16 October 2009

Linguistic Factoid No. 15: Language Families

There are about 6,000 languages around the world. Some of these are spoken by a huge amount of people, while some of these are spoken by just a small handful of people that are predicted to die within the next century. These languages are in a way related to each other, and if one had the time and effort, then one can simply sit down and figure out how languages relate to each other and which languages are close to each other or not.

Once upon a time, a linguist realized that English and Sanskrit were very much related. There were similar words across the two languages, and upon further scrutiny, it was found that English and Sanskrit are related. Thus, the world realized that there is one such language family called Indo-European. This language family extends from the Celtic languages in Ireland and Great Britain to the languages found in the Indian sub-continent.

How does one establish a language family? Well, people can examine how similar or different each languages' vocabulary is. People can examine a core vocabulary and see how much they vary. The words in this core vocabulary should be words that are thought to be highly resistant to borrowing, such as kin terms and body parts. One can also examine the syntax or word order of the languages. The more similar things are, the easier it is for people to establish the existence of a common language family across the languages.

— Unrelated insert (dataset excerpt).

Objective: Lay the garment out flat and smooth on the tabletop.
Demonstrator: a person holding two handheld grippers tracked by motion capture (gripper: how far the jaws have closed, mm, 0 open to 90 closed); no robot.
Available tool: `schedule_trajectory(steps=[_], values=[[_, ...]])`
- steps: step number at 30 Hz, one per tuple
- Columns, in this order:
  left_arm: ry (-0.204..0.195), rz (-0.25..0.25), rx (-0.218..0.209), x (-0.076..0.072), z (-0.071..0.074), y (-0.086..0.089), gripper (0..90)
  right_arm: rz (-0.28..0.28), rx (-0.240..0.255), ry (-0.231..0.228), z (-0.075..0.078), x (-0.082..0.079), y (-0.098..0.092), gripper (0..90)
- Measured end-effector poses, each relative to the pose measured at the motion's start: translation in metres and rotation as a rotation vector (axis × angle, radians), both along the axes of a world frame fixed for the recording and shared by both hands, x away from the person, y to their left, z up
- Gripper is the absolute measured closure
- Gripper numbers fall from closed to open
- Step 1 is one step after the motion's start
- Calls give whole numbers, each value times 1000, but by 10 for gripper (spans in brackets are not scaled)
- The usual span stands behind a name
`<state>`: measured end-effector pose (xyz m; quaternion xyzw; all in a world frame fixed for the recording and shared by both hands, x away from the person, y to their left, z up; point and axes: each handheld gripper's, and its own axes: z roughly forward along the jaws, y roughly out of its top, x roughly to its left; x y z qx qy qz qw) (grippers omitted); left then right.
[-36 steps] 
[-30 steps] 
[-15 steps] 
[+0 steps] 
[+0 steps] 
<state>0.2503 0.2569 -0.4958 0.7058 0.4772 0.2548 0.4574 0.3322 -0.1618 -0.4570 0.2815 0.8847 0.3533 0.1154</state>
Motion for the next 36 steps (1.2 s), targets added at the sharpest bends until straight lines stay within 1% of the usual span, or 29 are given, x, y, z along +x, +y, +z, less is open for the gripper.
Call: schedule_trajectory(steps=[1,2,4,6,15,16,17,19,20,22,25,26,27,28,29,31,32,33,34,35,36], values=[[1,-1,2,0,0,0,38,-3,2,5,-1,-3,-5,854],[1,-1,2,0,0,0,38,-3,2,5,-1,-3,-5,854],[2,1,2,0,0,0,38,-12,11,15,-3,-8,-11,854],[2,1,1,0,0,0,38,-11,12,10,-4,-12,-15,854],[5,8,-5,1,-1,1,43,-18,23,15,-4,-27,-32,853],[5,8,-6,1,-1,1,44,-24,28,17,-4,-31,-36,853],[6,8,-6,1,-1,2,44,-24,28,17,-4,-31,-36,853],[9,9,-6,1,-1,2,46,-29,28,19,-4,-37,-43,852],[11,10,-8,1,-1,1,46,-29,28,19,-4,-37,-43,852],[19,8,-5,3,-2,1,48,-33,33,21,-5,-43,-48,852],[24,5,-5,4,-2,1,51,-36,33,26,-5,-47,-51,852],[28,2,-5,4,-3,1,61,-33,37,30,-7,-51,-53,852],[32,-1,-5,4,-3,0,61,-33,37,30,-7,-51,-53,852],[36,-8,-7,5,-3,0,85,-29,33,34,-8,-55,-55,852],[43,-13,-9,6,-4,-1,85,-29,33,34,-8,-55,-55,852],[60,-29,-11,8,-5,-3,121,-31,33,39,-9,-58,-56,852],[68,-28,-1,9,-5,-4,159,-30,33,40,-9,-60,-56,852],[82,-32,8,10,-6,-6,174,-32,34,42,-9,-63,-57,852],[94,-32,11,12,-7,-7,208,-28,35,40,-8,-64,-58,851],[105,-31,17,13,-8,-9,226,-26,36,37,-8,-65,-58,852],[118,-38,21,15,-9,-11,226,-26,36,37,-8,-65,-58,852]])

So, what is the largest language family? Well, there is this language family called Niger-Congo, found in sub-Saharan Africa. This language family contains about 1,400 languages, extending from Senegal to South Africa. The second-largest language family is the Austronesian language family, which is posited to have originated in the island of Taiwan, and is now found along a wide swath of area, from Madagascar in the Indian Ocean to Easter Island in the South Pacific. There are 1,200 languages in this family, but the area coverage is very large.

Of course, there are language families that are smaller than these two. And there are also languages that do not belong to any language family. Theorists have claimed that Japanese is one such language, but this is not firmly established yet. Other languages, such as Basque (found in Spain and France) and Burushaski (found in Pakistan) are clearer to be language isolates, since they are clearly very unrelated to the languages that surround them.

  1. Very interesting factoids! To what language family does Filipino/Tagalog belong to?

  2. Toe,

    Tagalog belongs to Austronesian. The Austronesian language family has several branches, and within the family, there are plenty of variations. The branch that covers much of the Philippine languages are known for being verb-initial in word order, but this is not true for other Austronesian languages. Malay and Indonesian for example are verb-medial languages. What is common to the whole family however is the fact that there are multiple voice constructions.

  3. To me, Japanese doesn't seem that unique. The writing is borrowed from the Chinese (kanji) and I can read and understand some words thanks to my Mandarin.

    Interesting fact about the language family, wouldn't have guessed the largest was in Africa.

  4. Zhu,

    Ah, but classifying a language family has nothing to do with the script at all. True, the Japanese borrowed Chinese characters (that's why I can "read" Chinese since I know what the characters mean), but that's just their writing system. It would be equivalent to saying that all languages that use the Roman alphabet are in one language family.

  5. Very interesting. I didn't know about the African language group either. How many of those languages still survive, and did they have an advanced grammar/writing? Time to go to wikipedia! :)

  6. Priyank,

    Well, here's a better site that would help you: Ethnologue. Click the link for Niger-Congo, which is the largest language family on earth, and you can see its distribution, how many speakers per language, and where they are located.